● TASK INSTRUCTIONS
When "mask" occurs in a line of the material, copy that line.

● EXERCISE INPUT
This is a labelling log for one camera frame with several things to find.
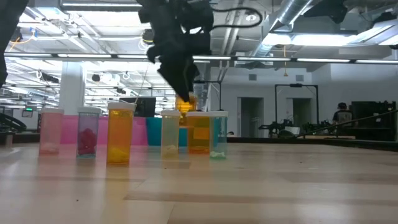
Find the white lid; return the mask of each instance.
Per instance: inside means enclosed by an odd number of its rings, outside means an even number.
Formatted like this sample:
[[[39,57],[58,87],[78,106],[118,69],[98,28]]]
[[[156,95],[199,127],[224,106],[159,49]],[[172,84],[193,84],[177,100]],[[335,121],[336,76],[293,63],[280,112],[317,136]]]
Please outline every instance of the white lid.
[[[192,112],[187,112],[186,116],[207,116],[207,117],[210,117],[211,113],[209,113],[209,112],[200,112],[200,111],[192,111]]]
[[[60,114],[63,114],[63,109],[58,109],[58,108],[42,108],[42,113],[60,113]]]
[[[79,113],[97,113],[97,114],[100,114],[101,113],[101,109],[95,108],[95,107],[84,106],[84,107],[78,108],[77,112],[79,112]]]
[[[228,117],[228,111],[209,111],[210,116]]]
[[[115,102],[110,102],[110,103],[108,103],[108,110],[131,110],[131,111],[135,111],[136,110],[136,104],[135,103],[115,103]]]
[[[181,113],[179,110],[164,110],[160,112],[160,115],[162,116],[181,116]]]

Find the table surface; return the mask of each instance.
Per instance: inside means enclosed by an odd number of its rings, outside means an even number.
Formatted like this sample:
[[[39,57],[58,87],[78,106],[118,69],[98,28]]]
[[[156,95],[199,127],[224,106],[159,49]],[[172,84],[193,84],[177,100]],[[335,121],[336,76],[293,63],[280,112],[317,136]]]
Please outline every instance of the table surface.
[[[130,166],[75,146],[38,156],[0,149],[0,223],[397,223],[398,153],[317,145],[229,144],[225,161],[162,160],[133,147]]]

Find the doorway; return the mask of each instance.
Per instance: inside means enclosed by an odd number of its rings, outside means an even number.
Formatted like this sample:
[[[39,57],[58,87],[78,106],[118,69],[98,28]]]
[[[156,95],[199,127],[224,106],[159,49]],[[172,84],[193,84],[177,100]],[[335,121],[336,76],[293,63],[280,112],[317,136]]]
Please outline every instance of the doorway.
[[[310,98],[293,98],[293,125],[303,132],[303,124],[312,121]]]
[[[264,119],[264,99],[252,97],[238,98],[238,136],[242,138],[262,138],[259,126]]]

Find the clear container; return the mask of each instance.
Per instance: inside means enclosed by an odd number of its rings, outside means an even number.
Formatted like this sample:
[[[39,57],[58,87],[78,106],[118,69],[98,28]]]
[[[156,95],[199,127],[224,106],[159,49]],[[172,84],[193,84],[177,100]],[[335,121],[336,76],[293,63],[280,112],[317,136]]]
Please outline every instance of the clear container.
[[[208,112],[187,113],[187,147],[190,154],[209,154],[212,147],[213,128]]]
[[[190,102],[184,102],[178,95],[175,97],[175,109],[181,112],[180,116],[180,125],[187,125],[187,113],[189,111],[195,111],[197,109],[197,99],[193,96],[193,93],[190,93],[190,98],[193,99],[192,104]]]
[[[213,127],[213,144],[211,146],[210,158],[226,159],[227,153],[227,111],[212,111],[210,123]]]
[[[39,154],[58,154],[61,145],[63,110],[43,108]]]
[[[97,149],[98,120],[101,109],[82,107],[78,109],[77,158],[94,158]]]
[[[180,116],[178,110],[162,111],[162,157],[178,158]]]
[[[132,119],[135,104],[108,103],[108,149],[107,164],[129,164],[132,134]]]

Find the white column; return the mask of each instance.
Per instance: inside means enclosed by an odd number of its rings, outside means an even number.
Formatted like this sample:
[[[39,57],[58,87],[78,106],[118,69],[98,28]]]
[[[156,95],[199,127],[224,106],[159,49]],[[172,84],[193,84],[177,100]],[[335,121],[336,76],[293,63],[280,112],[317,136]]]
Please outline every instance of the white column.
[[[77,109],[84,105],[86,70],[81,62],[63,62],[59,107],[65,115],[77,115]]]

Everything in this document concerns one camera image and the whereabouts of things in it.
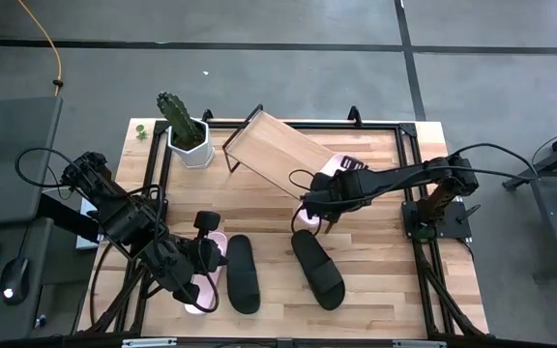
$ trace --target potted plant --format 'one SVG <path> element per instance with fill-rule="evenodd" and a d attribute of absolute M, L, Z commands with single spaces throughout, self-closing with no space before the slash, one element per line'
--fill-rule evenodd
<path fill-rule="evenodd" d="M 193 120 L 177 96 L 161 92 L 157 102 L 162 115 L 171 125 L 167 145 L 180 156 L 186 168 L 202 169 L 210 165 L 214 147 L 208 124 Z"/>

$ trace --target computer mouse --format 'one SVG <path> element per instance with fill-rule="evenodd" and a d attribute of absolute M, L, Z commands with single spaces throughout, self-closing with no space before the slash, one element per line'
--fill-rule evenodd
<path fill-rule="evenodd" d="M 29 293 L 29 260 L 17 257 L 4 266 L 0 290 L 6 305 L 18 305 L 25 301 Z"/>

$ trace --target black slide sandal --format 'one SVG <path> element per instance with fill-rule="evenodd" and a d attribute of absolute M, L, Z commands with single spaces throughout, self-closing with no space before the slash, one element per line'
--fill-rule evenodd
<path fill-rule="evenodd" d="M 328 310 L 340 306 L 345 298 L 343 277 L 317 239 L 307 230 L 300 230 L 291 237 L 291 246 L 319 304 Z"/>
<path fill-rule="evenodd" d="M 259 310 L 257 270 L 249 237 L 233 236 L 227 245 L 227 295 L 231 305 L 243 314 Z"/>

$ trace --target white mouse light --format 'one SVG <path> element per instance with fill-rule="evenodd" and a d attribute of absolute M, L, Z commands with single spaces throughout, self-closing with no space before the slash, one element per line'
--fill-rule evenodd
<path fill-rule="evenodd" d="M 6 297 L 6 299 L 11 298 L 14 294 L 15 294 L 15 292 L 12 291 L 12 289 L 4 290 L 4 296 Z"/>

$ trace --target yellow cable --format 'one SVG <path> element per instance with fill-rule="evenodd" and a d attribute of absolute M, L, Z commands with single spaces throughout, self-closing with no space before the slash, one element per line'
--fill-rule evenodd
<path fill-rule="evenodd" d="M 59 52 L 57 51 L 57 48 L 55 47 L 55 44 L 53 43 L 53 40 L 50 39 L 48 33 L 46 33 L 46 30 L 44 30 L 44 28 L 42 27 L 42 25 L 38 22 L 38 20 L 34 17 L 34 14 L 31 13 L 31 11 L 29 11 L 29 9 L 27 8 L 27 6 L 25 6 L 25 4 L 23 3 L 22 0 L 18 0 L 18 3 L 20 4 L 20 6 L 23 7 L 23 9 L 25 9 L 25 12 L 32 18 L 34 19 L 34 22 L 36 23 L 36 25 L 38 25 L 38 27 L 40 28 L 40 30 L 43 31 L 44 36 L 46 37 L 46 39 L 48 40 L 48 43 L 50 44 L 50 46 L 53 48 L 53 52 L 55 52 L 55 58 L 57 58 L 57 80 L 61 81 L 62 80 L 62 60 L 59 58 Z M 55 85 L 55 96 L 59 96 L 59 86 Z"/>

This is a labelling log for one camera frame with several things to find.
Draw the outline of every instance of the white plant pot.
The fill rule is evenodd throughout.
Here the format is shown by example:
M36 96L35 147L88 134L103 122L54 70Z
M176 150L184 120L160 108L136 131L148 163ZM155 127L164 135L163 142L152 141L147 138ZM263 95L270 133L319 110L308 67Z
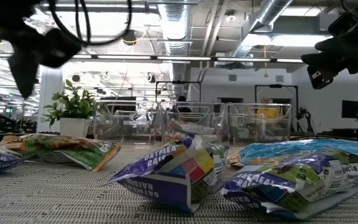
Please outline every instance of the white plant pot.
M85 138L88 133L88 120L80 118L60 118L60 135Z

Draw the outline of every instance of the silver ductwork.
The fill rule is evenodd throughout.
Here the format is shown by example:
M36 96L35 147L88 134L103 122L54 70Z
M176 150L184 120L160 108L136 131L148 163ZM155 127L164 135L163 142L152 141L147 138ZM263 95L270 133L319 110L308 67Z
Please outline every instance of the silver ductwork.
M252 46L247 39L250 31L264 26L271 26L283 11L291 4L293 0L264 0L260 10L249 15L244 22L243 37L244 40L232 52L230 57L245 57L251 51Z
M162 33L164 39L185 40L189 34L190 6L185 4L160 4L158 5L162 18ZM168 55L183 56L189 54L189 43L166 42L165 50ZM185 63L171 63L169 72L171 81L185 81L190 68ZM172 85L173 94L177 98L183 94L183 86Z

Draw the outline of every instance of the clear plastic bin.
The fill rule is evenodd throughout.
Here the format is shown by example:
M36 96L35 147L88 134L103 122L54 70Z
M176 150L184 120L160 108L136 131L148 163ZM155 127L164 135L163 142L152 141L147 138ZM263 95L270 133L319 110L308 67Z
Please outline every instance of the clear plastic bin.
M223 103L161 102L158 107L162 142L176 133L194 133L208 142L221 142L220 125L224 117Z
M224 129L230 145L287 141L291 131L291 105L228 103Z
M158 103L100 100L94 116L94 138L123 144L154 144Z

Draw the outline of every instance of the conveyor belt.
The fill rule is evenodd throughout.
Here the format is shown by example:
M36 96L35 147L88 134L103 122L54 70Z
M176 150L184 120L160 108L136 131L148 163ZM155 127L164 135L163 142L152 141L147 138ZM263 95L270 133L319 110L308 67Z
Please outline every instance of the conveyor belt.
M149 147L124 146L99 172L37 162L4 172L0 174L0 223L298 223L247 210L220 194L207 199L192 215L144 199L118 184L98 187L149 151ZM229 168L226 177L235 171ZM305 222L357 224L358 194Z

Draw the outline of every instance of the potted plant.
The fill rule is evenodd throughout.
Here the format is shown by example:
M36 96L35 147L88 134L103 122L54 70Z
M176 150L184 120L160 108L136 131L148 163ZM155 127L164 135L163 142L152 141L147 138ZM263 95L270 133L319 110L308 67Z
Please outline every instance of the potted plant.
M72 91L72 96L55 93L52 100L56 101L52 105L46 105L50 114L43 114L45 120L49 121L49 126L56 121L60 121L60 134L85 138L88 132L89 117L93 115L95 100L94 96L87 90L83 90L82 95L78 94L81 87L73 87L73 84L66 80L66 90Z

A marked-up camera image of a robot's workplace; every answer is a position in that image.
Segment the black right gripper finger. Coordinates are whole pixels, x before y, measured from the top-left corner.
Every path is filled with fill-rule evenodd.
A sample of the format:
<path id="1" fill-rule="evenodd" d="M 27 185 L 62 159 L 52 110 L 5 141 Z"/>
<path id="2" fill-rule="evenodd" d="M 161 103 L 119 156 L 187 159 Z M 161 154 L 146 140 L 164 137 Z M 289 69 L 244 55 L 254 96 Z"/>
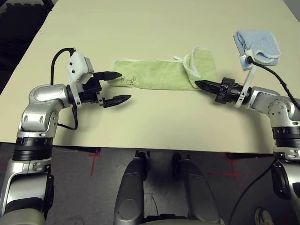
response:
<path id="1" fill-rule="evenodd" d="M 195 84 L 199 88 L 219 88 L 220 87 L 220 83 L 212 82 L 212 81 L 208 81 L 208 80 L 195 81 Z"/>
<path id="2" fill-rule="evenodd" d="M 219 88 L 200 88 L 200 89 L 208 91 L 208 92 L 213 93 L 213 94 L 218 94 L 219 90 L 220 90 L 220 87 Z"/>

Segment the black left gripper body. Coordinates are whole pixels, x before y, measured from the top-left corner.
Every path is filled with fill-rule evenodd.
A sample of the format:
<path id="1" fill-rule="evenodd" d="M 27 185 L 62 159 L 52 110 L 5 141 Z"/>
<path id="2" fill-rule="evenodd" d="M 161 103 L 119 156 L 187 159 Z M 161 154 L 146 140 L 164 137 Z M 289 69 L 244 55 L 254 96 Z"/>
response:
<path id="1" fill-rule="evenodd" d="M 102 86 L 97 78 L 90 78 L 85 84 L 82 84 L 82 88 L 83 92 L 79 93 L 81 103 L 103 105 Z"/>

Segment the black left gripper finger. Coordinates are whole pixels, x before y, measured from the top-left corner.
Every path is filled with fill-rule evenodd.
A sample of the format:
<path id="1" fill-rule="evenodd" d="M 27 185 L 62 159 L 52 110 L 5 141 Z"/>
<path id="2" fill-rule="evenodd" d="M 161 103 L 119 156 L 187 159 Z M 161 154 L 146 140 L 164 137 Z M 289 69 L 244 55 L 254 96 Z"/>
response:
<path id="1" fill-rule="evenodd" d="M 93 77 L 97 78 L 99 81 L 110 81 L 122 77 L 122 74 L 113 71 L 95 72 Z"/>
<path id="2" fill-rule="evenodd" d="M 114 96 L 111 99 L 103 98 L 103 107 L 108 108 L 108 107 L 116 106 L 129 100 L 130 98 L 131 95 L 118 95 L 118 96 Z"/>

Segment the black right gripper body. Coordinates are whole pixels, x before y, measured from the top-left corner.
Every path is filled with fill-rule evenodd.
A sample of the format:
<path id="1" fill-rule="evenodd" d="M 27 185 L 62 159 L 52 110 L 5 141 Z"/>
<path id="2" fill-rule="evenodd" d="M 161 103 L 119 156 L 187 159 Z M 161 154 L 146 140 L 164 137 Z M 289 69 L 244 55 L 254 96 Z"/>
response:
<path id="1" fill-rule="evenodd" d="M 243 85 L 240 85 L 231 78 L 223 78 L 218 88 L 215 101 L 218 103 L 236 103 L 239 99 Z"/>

● SOLUTION FOR THIS EXERCISE
Find the white lid; return the mask of each instance.
Find the table surface; return the mask of each instance.
Find the doorway; return the mask of each instance.
Find the clear container; return the mask of each instance.
Find the white column; return the mask of each instance.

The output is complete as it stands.